Return, word for word, the lines of the listing below from the one with "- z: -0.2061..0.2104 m" through the one with "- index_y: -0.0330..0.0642", and no other lines.

*** Opening of DATA EXTRACT ***

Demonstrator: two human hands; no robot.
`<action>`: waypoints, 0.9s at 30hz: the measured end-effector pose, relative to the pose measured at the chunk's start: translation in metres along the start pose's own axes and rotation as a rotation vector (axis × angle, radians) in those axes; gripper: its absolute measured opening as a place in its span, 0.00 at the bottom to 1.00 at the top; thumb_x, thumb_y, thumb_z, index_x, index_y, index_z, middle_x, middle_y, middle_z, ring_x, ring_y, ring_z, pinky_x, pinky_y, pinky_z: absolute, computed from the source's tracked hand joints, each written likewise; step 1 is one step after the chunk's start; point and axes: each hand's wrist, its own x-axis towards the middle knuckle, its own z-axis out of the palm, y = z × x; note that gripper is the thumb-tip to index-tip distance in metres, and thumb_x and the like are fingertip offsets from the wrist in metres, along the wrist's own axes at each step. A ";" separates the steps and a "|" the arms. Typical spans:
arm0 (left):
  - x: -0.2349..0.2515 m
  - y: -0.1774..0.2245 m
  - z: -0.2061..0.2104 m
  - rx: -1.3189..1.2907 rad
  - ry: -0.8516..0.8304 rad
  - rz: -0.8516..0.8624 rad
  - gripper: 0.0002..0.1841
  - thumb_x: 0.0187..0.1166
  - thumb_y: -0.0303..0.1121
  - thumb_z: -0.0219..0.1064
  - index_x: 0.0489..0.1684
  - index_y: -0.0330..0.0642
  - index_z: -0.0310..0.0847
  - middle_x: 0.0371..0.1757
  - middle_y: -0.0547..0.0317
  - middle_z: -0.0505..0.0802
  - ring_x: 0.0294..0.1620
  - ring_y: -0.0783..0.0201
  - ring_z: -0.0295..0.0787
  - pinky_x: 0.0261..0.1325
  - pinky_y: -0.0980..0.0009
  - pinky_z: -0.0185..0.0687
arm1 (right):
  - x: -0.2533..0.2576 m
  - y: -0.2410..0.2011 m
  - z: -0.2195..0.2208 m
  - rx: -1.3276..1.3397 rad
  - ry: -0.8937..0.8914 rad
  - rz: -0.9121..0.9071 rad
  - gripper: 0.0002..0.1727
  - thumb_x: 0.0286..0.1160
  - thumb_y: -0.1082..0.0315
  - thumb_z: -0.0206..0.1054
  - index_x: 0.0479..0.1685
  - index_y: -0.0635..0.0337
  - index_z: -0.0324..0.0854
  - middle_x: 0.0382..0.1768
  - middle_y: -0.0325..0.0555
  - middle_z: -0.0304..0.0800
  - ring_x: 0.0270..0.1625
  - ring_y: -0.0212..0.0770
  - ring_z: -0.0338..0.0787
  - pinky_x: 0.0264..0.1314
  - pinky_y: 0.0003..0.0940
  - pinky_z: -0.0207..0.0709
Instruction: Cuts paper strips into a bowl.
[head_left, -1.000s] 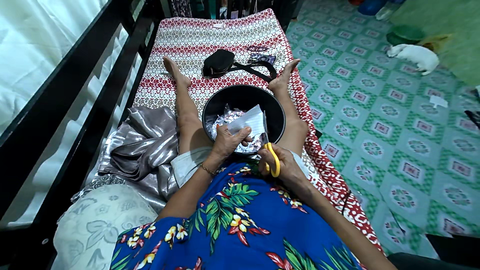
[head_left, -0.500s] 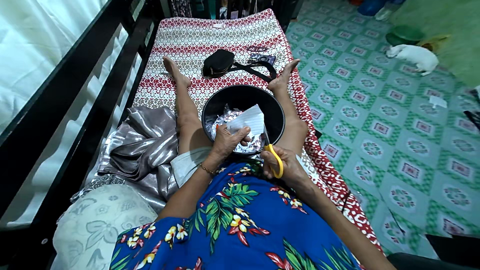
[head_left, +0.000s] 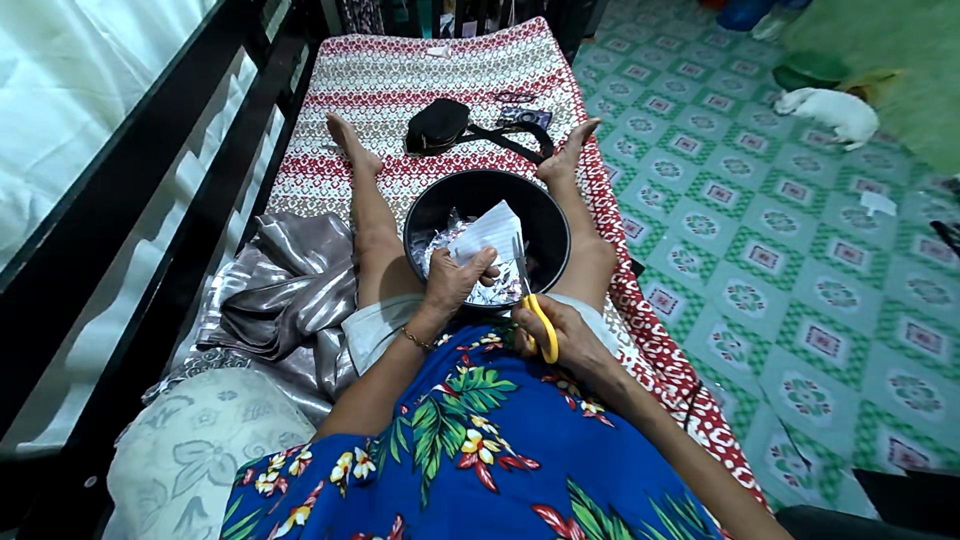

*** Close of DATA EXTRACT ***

* RESULT FOR THIS EXERCISE:
  - z: -0.2061..0.2104 m
  - rx: -1.3189..1.2907 rad
  - ry: -0.8516..0.8304 rad
  - rz: -0.8516..0.8624 rad
  - gripper: 0.0002..0.1841
  - thumb_x: 0.0187..0.1166
  - thumb_y: -0.0303..0.1121
  - thumb_z: -0.0219..0.1064
  - index_x: 0.0489..0.1684
  - index_y: -0.0330..0.0642

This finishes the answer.